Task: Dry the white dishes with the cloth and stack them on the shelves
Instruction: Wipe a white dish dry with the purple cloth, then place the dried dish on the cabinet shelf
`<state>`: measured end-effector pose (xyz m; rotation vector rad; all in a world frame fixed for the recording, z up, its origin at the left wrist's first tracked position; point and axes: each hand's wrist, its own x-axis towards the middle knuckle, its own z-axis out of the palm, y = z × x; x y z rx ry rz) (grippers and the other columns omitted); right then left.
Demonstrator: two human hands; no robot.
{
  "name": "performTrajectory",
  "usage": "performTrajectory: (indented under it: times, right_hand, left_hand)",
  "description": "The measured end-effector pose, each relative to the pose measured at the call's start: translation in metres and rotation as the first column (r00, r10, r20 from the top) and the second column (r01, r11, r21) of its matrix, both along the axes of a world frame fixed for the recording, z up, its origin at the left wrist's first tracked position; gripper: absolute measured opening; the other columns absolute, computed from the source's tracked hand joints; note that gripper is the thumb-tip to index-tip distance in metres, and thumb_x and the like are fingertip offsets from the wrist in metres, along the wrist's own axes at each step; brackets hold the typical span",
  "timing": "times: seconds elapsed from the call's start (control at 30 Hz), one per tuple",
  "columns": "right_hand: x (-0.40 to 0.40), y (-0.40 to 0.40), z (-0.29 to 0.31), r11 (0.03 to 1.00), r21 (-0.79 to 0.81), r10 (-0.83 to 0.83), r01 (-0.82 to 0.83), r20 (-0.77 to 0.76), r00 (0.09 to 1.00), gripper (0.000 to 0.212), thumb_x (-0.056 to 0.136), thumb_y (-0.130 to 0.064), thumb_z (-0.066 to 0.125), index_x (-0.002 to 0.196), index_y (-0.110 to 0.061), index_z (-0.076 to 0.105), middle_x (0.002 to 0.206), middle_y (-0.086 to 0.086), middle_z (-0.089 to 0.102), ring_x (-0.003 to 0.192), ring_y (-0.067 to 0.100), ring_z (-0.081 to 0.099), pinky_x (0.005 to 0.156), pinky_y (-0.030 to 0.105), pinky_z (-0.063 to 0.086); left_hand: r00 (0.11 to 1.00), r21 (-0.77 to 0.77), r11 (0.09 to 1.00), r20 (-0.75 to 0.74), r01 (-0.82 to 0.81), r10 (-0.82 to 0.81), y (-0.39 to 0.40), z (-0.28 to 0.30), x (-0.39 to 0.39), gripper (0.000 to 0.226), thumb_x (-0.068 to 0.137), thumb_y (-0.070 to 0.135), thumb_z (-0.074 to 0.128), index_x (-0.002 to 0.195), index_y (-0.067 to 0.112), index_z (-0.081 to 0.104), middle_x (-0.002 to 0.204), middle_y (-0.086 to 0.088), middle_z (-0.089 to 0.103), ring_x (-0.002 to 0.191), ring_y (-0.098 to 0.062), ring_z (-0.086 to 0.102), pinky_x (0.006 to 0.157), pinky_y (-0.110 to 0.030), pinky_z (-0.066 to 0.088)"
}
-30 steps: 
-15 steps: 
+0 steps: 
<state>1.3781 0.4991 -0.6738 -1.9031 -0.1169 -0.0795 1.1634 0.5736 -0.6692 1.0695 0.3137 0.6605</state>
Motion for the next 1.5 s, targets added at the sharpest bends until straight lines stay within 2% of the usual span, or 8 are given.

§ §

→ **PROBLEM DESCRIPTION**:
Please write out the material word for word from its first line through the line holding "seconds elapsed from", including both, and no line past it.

→ **REPLY TO THE EXERCISE**:
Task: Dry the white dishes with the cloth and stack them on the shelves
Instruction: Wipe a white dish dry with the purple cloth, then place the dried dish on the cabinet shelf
`<state>`: measured end-effector pose (xyz m; rotation vector rad; all in a world frame fixed for the recording, z up, its origin at the left wrist's first tracked position; point and axes: each hand's wrist, its own x-axis towards the middle knuckle, its own z-axis out of the palm, y = z × x; x y z rx ry rz) (grippers and the other columns omitted); right then left.
Demonstrator: two human hands; no robot.
{
  "name": "performTrajectory",
  "usage": "performTrajectory: (indented under it: times, right_hand, left_hand)",
  "description": "The measured end-effector pose, each relative to the pose measured at the call's start: translation in metres and rotation as the first column (r00, r10, r20 from the top) and the second column (r01, r11, r21) of its matrix, both along the axes of a world frame fixed for the recording, z up, its origin at the left wrist's first tracked position; gripper: absolute measured opening; the other columns absolute, computed from the source's tracked hand joints; note that gripper is the thumb-tip to index-tip distance in metres, and thumb_x and the like are fingertip offsets from the wrist in metres, along the wrist's own axes at each step; brackets hold the typical span",
  "timing": "times: seconds elapsed from the call's start (control at 30 Hz), one per tuple",

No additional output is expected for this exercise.